What the task requires:
Each line of the data has to be written out again exactly as shown.

※ ※ ※

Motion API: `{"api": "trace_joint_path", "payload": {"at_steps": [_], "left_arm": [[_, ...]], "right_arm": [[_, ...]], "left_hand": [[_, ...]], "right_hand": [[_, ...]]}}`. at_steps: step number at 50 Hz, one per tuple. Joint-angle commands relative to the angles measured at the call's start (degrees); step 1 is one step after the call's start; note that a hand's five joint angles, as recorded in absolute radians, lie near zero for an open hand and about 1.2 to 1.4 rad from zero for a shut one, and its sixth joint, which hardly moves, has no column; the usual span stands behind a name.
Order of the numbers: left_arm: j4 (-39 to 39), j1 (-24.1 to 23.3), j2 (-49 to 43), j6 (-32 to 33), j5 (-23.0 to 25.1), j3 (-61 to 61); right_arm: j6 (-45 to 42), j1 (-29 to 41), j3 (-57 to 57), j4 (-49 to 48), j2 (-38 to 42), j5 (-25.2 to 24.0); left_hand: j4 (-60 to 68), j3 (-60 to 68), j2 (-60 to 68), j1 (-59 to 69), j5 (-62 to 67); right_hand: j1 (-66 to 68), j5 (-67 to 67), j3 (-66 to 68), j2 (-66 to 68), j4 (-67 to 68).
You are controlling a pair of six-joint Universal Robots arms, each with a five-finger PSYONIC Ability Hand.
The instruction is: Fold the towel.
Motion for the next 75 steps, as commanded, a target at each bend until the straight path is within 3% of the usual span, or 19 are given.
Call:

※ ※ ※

Answer space:
Motion API: `{"api": "trace_joint_path", "payload": {"at_steps": [_], "left_arm": [[_, ...]], "right_arm": [[_, ...]], "left_hand": [[_, ...]], "right_hand": [[_, ...]]}}`. at_steps: step number at 50 Hz, one per tuple. Joint-angle commands relative to the angles measured at the call's start (degrees); step 1 is one step after the call's start; note that a hand's five joint angles, as recorded in absolute radians, lie near zero for an open hand and about 1.2 to 1.4 rad from zero for a shut one, and its sixth joint, which hardly moves, has no column; the usual span stands behind a name.
Order of the numbers: left_arm: j4 (-39 to 39), j1 (-24.1 to 23.3), j2 (-49 to 43), j6 (-32 to 33), j5 (-23.0 to 25.1), j3 (-61 to 61); right_arm: j6 (-45 to 42), j1 (-29 to 41), j3 (-57 to 57), j4 (-49 to 48), j2 (-38 to 42), j5 (-25.2 to 24.0); left_hand: j4 (-60 to 68), j3 (-60 to 68), j2 (-60 to 68), j1 (-59 to 69), j5 (-62 to 67); right_hand: j1 (-66 to 68), j5 (-67 to 67), j3 (-66 to 68), j2 (-66 to 68), j4 (-67 to 68).
You are controlling a pair of six-joint Universal Robots arms, each with a five-finger PSYONIC Ability Hand.
The instruction is: Fold the towel.
Motion for the next 75 steps, as commanded, a target at each bend until the straight path is within 3% of the usual span, or 19 are given.
Call:

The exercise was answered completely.